Una strategia di questo tipo richiede non soltanto una coerente azione nazionale, ma richiede una visione europea. Mi ha fatto sinceramente piacere ascoltare nelle parole dell’amico Frattini una ferma posizione a favore della tassa sulle transazioni finanziarie. Avevo un ricordo diverso, ma si cambia e si cambia tutti verso il meglio, così come ho apprezzato anche il richiamo severo, che condivido, alla necessità di recepire la direttiva europea in materia di pagamenti della Pubblica amministrazione, dopo che la precedente maggioranza lo tolse per tre volte dalla legge comunitaria. Mi sembra un segno che il clima di comune impegno nazionale cominci a produrre dei frutti importanti.

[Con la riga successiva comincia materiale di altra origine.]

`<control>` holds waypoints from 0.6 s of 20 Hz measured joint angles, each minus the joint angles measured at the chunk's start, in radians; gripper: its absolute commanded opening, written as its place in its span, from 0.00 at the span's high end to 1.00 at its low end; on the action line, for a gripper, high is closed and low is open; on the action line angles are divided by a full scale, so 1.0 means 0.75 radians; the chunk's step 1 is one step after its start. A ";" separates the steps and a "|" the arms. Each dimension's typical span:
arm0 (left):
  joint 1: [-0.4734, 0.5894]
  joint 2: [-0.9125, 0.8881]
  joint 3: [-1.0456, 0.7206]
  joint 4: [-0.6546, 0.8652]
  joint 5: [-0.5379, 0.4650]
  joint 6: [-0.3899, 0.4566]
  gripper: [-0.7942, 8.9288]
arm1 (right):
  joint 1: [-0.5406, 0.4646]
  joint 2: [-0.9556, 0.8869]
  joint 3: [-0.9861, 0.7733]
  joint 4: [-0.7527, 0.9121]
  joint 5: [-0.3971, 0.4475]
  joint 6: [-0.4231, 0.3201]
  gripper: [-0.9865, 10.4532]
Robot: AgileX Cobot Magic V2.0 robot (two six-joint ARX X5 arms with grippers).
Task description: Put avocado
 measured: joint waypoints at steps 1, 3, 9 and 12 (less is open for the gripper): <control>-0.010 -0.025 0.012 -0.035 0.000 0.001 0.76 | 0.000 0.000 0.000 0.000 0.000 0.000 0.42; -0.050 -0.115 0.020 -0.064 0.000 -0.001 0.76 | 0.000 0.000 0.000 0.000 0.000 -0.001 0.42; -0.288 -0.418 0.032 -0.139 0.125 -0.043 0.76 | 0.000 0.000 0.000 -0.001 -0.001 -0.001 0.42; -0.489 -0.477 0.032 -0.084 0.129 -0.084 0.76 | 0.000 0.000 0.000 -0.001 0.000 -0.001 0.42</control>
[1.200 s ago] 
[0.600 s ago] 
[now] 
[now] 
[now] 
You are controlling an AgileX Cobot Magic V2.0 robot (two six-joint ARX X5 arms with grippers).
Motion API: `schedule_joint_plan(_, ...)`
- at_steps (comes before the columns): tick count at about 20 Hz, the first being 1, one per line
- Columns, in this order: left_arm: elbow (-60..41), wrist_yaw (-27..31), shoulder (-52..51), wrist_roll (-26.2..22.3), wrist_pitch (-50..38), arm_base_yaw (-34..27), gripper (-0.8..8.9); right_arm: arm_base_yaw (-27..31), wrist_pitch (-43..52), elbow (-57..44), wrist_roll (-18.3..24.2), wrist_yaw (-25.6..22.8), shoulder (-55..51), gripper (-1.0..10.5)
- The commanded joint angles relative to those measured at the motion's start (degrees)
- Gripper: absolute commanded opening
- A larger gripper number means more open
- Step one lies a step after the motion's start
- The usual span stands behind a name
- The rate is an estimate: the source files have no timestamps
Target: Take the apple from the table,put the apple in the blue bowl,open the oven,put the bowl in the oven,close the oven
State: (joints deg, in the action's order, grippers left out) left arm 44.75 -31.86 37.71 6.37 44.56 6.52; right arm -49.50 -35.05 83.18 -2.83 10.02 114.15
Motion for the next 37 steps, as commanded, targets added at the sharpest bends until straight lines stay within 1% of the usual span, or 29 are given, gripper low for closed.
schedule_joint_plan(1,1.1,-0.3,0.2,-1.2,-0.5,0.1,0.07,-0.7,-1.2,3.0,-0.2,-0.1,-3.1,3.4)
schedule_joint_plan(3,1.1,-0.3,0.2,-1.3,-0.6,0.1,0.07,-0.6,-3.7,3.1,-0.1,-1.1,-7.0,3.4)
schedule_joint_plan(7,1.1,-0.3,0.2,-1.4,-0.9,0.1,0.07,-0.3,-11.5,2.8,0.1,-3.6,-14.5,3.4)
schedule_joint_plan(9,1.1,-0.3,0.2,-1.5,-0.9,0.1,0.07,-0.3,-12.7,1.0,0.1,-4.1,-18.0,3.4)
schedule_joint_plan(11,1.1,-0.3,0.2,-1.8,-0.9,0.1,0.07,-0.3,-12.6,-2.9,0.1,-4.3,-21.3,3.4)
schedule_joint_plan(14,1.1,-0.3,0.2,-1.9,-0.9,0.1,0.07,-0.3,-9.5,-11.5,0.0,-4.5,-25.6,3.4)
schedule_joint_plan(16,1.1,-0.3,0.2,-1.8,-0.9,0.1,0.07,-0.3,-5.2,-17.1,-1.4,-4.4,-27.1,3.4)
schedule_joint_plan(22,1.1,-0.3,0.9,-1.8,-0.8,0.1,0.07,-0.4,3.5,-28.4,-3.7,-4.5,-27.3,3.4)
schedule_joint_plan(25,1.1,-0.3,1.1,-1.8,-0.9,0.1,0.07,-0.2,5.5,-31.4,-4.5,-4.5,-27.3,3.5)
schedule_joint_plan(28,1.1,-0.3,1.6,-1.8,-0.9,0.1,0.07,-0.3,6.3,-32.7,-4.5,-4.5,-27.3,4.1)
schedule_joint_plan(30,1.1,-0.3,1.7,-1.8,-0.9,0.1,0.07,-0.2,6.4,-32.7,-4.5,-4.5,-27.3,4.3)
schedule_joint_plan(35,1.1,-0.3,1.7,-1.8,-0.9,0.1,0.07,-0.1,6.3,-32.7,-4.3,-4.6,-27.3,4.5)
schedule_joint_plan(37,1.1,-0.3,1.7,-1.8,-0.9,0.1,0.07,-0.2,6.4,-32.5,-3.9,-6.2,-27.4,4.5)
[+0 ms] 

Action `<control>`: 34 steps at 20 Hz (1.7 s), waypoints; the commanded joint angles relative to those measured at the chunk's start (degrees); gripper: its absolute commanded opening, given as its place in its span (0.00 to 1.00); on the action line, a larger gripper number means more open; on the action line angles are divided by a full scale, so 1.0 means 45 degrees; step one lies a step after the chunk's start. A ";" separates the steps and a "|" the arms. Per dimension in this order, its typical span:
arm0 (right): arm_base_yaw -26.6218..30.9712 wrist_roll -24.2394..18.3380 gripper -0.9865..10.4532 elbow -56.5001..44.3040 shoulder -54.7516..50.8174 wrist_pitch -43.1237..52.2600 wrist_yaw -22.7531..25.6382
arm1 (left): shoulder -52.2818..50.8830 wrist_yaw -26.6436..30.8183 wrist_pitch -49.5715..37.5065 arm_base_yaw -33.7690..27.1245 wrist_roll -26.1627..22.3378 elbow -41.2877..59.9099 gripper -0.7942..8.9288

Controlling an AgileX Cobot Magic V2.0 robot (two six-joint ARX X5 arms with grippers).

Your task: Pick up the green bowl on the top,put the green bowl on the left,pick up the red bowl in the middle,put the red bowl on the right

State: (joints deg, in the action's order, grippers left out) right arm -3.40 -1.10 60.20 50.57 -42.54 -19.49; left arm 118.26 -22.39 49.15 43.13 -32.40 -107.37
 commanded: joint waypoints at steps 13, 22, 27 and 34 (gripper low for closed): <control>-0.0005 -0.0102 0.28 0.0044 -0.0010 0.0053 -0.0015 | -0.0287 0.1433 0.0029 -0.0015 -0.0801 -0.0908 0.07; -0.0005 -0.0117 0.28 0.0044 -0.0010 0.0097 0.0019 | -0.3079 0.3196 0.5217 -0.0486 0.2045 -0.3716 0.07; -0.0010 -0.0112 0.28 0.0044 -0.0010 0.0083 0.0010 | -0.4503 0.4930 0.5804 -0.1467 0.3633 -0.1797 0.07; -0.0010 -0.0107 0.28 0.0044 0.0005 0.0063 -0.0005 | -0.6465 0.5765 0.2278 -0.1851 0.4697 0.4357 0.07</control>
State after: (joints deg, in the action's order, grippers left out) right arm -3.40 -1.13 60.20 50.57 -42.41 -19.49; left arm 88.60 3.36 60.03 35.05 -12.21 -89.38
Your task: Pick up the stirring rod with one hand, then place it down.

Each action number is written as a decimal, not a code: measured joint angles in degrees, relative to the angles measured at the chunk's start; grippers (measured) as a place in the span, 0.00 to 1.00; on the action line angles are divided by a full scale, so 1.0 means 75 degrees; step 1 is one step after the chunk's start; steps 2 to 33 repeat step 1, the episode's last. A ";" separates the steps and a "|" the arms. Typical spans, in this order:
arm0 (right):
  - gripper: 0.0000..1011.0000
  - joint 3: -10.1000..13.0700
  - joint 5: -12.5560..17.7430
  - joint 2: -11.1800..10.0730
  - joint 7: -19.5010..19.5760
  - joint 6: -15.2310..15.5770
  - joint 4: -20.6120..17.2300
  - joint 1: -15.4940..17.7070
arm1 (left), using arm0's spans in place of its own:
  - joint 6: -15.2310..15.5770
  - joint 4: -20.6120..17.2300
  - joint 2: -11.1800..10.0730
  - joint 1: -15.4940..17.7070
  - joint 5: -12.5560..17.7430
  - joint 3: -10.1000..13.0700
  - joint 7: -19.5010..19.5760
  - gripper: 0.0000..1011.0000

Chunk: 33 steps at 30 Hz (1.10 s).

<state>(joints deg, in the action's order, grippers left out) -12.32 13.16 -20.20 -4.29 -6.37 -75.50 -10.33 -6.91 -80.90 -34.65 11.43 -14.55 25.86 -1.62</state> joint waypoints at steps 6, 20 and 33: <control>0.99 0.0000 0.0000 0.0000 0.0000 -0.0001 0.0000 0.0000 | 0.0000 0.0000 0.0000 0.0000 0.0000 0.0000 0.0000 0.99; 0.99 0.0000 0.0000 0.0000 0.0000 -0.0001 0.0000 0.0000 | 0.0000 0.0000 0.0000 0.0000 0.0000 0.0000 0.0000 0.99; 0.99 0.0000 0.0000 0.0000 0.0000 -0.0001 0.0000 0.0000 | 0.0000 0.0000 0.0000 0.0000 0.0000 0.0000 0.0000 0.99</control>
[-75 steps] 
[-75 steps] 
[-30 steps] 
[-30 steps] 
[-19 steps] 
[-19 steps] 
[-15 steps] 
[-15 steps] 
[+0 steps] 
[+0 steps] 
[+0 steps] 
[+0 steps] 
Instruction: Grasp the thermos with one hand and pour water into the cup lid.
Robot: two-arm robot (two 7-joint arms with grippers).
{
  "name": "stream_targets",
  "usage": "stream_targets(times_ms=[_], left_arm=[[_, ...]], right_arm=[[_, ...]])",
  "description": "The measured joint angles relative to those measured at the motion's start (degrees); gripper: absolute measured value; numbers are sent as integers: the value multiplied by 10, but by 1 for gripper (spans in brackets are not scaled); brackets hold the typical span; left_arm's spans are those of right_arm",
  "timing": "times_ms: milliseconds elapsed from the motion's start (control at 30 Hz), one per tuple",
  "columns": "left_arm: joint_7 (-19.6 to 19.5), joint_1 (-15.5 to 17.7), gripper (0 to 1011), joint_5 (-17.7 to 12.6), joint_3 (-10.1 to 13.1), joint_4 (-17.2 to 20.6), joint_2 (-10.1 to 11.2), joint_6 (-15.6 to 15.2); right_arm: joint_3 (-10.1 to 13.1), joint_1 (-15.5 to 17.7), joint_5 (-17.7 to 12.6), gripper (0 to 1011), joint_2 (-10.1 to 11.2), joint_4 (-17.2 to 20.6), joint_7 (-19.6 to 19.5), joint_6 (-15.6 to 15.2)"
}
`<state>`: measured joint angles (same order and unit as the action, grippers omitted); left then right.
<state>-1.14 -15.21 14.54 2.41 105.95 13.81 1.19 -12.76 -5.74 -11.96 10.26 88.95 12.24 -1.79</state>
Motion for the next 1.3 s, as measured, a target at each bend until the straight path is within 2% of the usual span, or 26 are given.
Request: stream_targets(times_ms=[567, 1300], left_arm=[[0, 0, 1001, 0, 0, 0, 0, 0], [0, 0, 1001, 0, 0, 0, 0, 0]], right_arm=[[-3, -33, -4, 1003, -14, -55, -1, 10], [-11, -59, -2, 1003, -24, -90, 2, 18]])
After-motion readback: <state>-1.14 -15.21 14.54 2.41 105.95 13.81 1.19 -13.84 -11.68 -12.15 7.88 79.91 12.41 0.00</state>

Insomma, condivido con Lei il sentimento di chi spera che al più presto questo patto fiscale sia alle nostre spalle e che, avendo offerto le garanzie di responsabilità, si possa guardare insieme alle prospettive future dell’Europa, a condizione, tuttavia, che questo patto non produca troppi danni e questo dipenderà molto dalla capacità negoziale di chi crede nell’Europa. Ecco, l’Italia sia in questi giorni schierata dalla parte di chi crede nell’Europa: Parlamento europeo e governi più impegnati in senso europeista. Il peso dell’Italia può essere importante, tanto più che in Italia si torna ad avere fiducia e di questo dobbiamo essere grati a Lei e al Suo governo. Grazie.